PROBLEM: Keep the text of the data exactly as it is and omit each picture from the copy.

DATA EXTRACT:
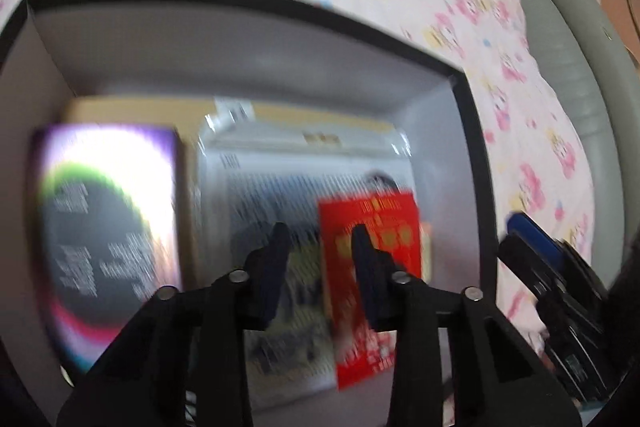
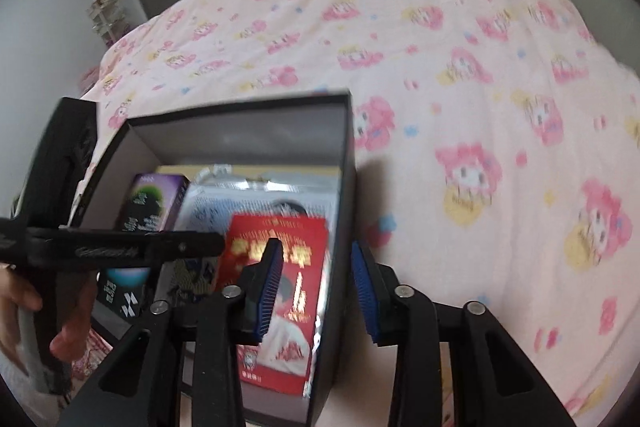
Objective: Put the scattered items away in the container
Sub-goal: 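Lower the red envelope into the black box with the left gripper, then push the red envelope upright against the bead-art kit with the left gripper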
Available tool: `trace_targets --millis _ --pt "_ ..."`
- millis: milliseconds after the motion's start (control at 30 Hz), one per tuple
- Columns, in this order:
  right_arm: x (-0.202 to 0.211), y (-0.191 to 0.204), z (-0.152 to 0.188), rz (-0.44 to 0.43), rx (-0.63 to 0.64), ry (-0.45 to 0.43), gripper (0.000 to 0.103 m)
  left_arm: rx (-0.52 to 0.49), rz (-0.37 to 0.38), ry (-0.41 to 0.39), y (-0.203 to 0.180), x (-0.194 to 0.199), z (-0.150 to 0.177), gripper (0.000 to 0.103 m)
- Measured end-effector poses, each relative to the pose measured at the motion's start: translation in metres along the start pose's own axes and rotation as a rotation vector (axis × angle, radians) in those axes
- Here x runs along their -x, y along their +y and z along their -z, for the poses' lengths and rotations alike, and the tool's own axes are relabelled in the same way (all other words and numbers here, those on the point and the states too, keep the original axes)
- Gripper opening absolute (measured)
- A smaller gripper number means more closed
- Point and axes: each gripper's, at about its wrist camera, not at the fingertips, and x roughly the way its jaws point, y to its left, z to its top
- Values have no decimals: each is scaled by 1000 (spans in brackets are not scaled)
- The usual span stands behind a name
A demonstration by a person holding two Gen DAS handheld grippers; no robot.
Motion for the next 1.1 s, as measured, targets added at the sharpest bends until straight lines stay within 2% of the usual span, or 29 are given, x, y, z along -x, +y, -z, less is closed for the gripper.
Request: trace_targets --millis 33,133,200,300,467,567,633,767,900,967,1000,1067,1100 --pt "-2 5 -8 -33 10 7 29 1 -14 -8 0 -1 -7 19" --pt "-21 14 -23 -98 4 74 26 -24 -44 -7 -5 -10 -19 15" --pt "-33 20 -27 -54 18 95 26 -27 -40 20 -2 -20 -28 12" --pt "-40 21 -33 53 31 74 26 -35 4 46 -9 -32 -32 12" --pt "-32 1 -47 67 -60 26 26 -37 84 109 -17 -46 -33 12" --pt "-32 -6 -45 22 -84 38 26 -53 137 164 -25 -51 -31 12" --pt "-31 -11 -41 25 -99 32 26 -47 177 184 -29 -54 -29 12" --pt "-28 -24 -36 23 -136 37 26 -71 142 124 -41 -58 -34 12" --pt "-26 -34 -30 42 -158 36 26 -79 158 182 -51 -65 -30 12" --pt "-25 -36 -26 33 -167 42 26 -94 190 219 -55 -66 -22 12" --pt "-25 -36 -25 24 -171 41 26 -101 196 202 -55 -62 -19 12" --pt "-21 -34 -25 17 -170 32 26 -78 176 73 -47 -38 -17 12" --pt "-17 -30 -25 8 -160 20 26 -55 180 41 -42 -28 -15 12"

RESPONSE FOR THIS EXERCISE:
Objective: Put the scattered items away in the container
Sub-goal: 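Lower the red envelope into the black box with the left gripper, then push the red envelope upright against the bead-art kit with the left gripper
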Available tool: `trace_targets --millis _ --pt "_ ..."`
- millis: milliseconds after the motion's start (control at 30 Hz), one per tuple
- Columns, in this order:
  right_arm: x (-0.202 to 0.211), y (-0.191 to 0.204), z (-0.152 to 0.188), rz (-0.44 to 0.43), rx (-0.63 to 0.64), ry (-0.45 to 0.43), gripper (0.000 to 0.103 m)
  left_arm: rx (-0.52 to 0.49), rz (-0.37 to 0.38), ry (-0.41 to 0.39), y (-0.203 to 0.180), x (-0.194 to 0.199), z (-0.150 to 0.177), gripper (0.000 to 0.103 m)
- Measured end-effector poses, each relative to the pose measured at the motion's start: translation in metres along the start pose's own axes and rotation as a rotation vector (axis × angle, radians) in those axes
- Here x runs along their -x, y along their +y and z along their -z, for the poses' lengths and rotations alike, and the tool's own axes are relabelled in the same way (all other words and numbers here, those on the point and the states too, keep the original axes)
- Gripper opening absolute (measured)
- A smaller gripper number means more closed
- Point and axes: each gripper's, at about its wrist camera, not at the fingertips, and x roughly the way its jaws point, y to its left, z to its top
- Values have no decimals: each is scaled by 1000 (spans in brackets are not scaled)
- The usual span stands behind a name
A demonstration by a person holding two Gen DAS handheld grippers; no robot.
Motion for the next 1.1 s, as measured, targets added at the sharpest bends until straight lines stay within 2% of the usual span, or 29 are given, x, y, z along -x, +y, -z, less is closed for the gripper.
Request: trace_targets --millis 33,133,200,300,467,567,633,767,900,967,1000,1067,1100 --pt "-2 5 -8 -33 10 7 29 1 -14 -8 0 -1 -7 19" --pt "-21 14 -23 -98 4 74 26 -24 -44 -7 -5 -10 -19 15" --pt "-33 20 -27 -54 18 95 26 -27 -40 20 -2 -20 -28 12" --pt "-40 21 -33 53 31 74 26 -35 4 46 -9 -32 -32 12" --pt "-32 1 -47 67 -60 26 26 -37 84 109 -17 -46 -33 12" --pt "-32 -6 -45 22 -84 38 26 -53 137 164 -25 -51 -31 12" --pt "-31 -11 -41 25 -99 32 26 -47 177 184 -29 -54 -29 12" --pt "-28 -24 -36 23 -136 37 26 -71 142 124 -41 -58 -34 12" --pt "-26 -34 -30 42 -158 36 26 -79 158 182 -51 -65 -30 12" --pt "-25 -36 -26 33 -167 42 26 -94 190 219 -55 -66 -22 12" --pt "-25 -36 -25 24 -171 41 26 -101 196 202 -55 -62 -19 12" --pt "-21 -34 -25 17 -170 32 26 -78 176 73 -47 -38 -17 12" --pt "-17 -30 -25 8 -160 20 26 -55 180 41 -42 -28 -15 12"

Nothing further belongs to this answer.